Table optimization prerequisites - Amazon Glue
Services or capabilities described in Amazon Web Services documentation might vary by Region. To see the differences applicable to the China Regions, see Getting Started with Amazon Web Services in China (PDF).

Table optimization prerequisites

The table optimizer assumes the permissions of the Amazon Identity and Access Management (IAM) role that you specify when you enable optimization options (compaction, snapshot retention, and orphan file delettion) for a table. You can either create s single role for all optimizers or create separate roles for each optimizer. The IAM role must have the permissions to read data and update metadata in the Data Catalog. You can create an IAM role and attach the following inline policies:

  • Add the following inline policy that grants Amazon S3 read/write permissions on the location for data that is not registered with Lake Formation. This policy also includes permissions to update the table in the Data Catalog, and to permit Amazon Glue to add logs in Amazon CloudWatch logs and publish metrics. For source data in Amazon S3 that isn't registered with Lake Formation, access is determined by IAM permissions policies for Amazon S3 and Amazon Glue actions.

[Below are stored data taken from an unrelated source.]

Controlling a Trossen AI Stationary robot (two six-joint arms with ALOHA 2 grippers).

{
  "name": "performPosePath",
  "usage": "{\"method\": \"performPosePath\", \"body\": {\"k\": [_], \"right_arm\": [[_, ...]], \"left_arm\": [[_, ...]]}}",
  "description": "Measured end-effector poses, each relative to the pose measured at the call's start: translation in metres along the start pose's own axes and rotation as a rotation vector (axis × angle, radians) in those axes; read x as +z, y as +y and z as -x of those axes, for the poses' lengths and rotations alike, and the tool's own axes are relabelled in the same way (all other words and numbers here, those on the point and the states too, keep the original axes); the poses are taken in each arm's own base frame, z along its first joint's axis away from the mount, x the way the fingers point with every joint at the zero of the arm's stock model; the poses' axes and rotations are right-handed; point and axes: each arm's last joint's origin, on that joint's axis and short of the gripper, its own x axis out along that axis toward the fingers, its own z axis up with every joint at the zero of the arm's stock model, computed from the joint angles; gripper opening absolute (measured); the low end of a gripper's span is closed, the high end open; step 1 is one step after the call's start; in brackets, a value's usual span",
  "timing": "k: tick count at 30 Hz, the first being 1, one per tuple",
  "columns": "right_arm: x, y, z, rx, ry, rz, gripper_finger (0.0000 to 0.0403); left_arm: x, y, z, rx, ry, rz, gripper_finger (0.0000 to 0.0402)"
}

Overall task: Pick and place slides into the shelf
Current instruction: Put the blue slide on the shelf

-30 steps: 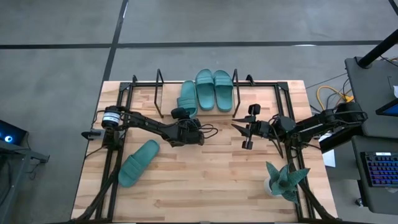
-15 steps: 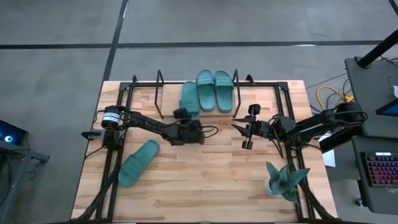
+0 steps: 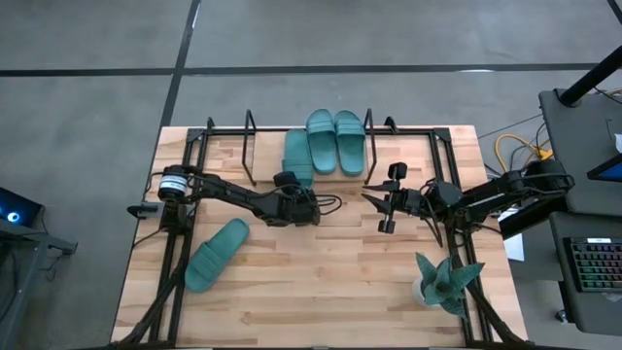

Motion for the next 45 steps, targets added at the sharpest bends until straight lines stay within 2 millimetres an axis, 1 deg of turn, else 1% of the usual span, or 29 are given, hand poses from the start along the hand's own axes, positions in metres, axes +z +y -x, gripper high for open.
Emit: {"method": "performPosePath", "body": {"k": [5, 9, 16, 20, 30, 36, 40, 43, 45], "right_arm": [[0.000, 0.000, 0.000, 0.000, 0.000, 0.000, 0.0083], [0.000, 0.000, 0.000, 0.000, 0.000, 0.004, 0.0084], [0.000, 0.000, 0.000, 0.000, 0.000, 0.008, 0.0074], [0.000, 0.000, 0.000, 0.000, 0.000, 0.011, 0.0069], [0.000, 0.000, 0.000, 0.000, 0.000, 0.016, 0.0077], [0.000, 0.000, 0.000, 0.000, 0.001, 0.019, 0.0082], [0.000, 0.000, 0.000, 0.001, 0.001, 0.026, 0.0077], [0.000, 0.000, 0.000, 0.001, 0.001, 0.026, 0.0071], [0.000, 0.000, 0.000, 0.000, 0.001, 0.026, 0.0069]], "left_arm": [[0.001, 0.003, 0.005, -0.039, 0.008, -0.014, 0.0223], [0.003, 0.011, 0.013, -0.080, 0.003, -0.001, 0.0234], [0.010, 0.024, 0.032, -0.239, -0.036, 0.038, 0.0236], [0.012, 0.032, 0.039, -0.251, -0.053, 0.051, 0.0236], [0.003, 0.051, 0.062, -0.387, -0.004, 0.025, 0.0236], [-0.004, 0.060, 0.076, -0.547, 0.043, 0.003, 0.0236], [-0.010, 0.062, 0.082, -0.658, 0.058, 0.000, 0.0236], [-0.012, 0.064, 0.086, -0.696, 0.078, 0.000, 0.0236], [-0.016, 0.065, 0.087, -0.699, 0.126, 0.012, 0.0236]]}}
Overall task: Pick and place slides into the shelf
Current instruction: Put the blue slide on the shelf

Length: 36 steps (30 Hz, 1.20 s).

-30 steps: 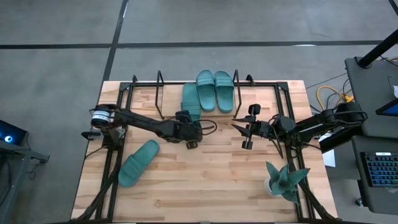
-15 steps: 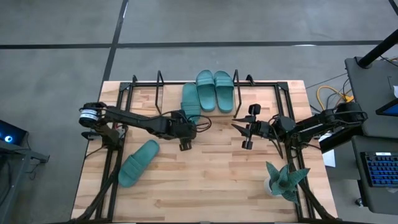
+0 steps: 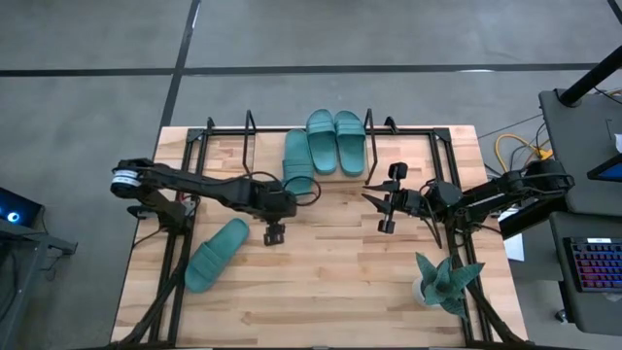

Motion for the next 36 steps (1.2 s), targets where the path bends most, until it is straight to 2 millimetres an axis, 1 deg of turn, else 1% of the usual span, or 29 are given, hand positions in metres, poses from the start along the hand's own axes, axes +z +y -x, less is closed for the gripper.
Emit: {"method": "performPosePath", "body": {"k": [2, 4, 8, 12, 16, 20, 22, 25, 31, 36], "right_arm": [[0.000, 0.000, 0.000, 0.000, 0.000, 0.000, 0.0068], [0.000, 0.000, 0.000, 0.000, 0.000, 0.000, 0.0070], [0.000, 0.000, 0.000, 0.000, 0.000, 0.001, 0.0075], [0.000, 0.000, 0.000, 0.000, 0.000, 0.001, 0.0080], [0.000, 0.000, 0.000, 0.000, 0.000, 0.001, 0.0082], [0.000, 0.000, 0.000, 0.000, 0.001, 0.001, 0.0076], [0.000, 0.000, 0.000, 0.001, 0.001, 0.001, 0.0073], [0.000, 0.000, 0.000, 0.001, 0.002, 0.001, 0.0069], [0.000, 0.000, 0.000, 0.001, 0.003, 0.002, 0.0072], [0.000, 0.000, 0.000, 0.001, 0.003, 0.002, 0.0080]], "left_arm": [[-0.005, 0.001, 0.000, 0.002, 0.047, 0.031, 0.0236], [-0.013, 0.001, 0.001, 0.003, 0.131, 0.052, 0.0236], [-0.030, 0.001, 0.006, -0.054, 0.331, 0.106, 0.0235], [-0.042, 0.001, 0.009, -0.102, 0.464, 0.142, 0.0235], [-0.047, -0.001, 0.011, -0.168, 0.537, 0.161, 0.0235], [-0.050, -0.007, 0.013, -0.319, 0.597, 0.215, 0.0235], [-0.051, -0.009, 0.015, -0.348, 0.621, 0.227, 0.0235], [-0.055, -0.011, 0.014, -0.340, 0.645, 0.228, 0.0235], [-0.071, -0.014, 0.011, -0.286, 0.774, 0.337, 0.0234], [-0.084, -0.020, 0.007, -0.273, 0.845, 0.345, 0.0234]]}}
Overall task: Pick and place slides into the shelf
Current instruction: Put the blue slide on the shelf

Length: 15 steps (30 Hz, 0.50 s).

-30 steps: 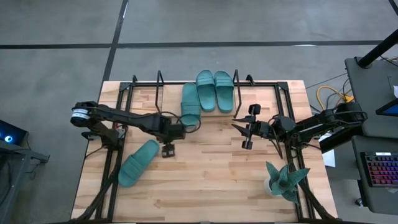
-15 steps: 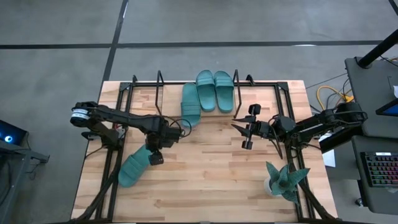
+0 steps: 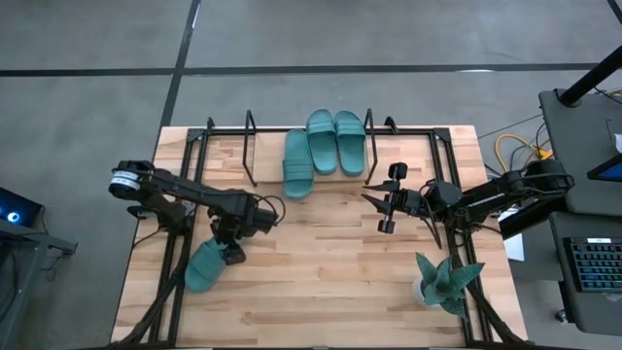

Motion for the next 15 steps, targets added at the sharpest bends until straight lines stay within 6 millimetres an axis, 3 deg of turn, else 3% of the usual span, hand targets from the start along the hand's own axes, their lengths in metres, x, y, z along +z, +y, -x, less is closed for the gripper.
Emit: {"method": "performPosePath", "body": {"k": [7, 15], "right_arm": [[0.000, 0.000, 0.000, 0.000, 0.000, 0.002, 0.0077], [0.000, 0.000, 0.000, 0.000, 0.000, 0.003, 0.0069]], "left_arm": [[-0.004, 0.003, -0.017, -0.002, 0.061, -0.002, 0.0235], [0.003, 0.005, -0.028, -0.028, 0.008, -0.032, 0.0235]]}}
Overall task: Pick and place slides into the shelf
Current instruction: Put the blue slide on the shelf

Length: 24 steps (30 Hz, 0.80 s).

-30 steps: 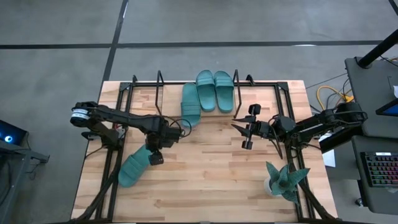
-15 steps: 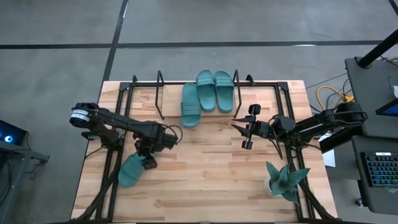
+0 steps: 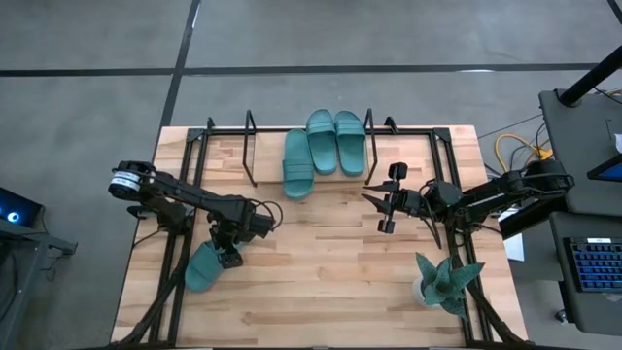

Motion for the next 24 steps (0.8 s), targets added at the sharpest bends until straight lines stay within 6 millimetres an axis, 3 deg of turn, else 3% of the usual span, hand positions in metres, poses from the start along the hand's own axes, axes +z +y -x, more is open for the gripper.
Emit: {"method": "performPosePath", "body": {"k": [18, 24], "right_arm": [[0.000, 0.000, 0.000, 0.000, 0.000, 0.000, 0.0070], [0.000, 0.000, 0.000, 0.000, 0.000, 0.004, 0.0070]], "left_arm": [[-0.003, -0.004, -0.013, -0.102, 0.054, -0.037, 0.0232], [-0.005, 0.000, -0.020, -0.112, 0.083, -0.025, 0.0180]]}}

    In the following inline policies, replace bucket-name with your Amazon S3 bucket name, aws-account-id and region with a valid Amazon account number and Region of the Data Catalog, database_name with the name of your database, and table_name with the name of the table.

    { "Version": "2012-10-17", "Statement": [ { "Effect": "Allow", "Action": [ "s3:PutObject", "s3:GetObject", "s3:DeleteObject" ], "Resource": [ "arn:aws:s3:::<bucket-name>/*" ] }, { "Effect": "Allow", "Action": [ "s3:ListBucket" ], "Resource": [ "arn:aws:s3:::<bucket-name>" ] }, { "Effect": "Allow", "Action": [ "glue:UpdateTable", "glue:GetTable" ], "Resource": [ "arn:aws:glue:<region>:<aws-account-id>:table/<database-name>/<table-name>", "arn:aws:glue:<region>:<aws-account-id>:database/<database-name>", "arn:aws:glue:<region>:<aws-account-id>:catalog" ] }, { "Effect": "Allow", "Action": [ "logs:CreateLogGroup", "logs:CreateLogStream", "logs:PutLogEvents" ], "Resource": [ "arn:aws:logs:<region>:<aws-account-id>:log-group:/aws-glue/iceberg-compaction/logs:*", "arn:aws:logs:<region>:<aws-account-id>:log-group:/aws-glue/iceberg-retention/logs:*", "arn:aws:logs:<region>:<aws-account-id>:log-group:/aws-glue/iceberg-orphan-file-deletion/logs:*" } ] }
  • Use the following policy to enable compaction for data registered with Lake Formation.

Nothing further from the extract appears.